■ **What you need to do**: Using the material that follows, identify and copy each line with the string "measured".

[[ Data block open ]]

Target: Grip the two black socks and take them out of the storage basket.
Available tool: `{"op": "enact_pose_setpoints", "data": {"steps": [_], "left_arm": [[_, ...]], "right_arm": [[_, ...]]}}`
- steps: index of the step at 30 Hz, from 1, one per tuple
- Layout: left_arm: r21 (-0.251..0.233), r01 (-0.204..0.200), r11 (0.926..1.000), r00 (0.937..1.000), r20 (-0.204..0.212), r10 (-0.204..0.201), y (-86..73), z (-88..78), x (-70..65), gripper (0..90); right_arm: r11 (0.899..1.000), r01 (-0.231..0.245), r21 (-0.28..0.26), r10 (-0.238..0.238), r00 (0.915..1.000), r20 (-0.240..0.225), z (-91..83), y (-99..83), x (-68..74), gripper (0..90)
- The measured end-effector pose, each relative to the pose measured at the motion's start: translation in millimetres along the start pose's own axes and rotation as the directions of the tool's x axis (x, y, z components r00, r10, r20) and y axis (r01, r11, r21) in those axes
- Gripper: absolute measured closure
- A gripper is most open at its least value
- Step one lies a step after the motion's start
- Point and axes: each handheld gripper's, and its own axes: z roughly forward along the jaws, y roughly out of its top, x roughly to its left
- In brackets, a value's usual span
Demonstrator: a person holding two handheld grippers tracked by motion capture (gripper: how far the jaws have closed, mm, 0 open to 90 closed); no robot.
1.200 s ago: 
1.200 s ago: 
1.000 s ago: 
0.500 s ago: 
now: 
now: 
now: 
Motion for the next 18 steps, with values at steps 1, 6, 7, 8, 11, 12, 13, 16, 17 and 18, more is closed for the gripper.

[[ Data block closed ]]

■ **Finished task**:
- The measured end-effector pose, each relative to the pose measured at the motion's start: translation in millimetres along the start pose's own axes and rotation as the directions of the tool's x axis (x, y, z components r00, r10, r20) and y axis (r01, r11, r21) in those axes
- Gripper: absolute measured closure

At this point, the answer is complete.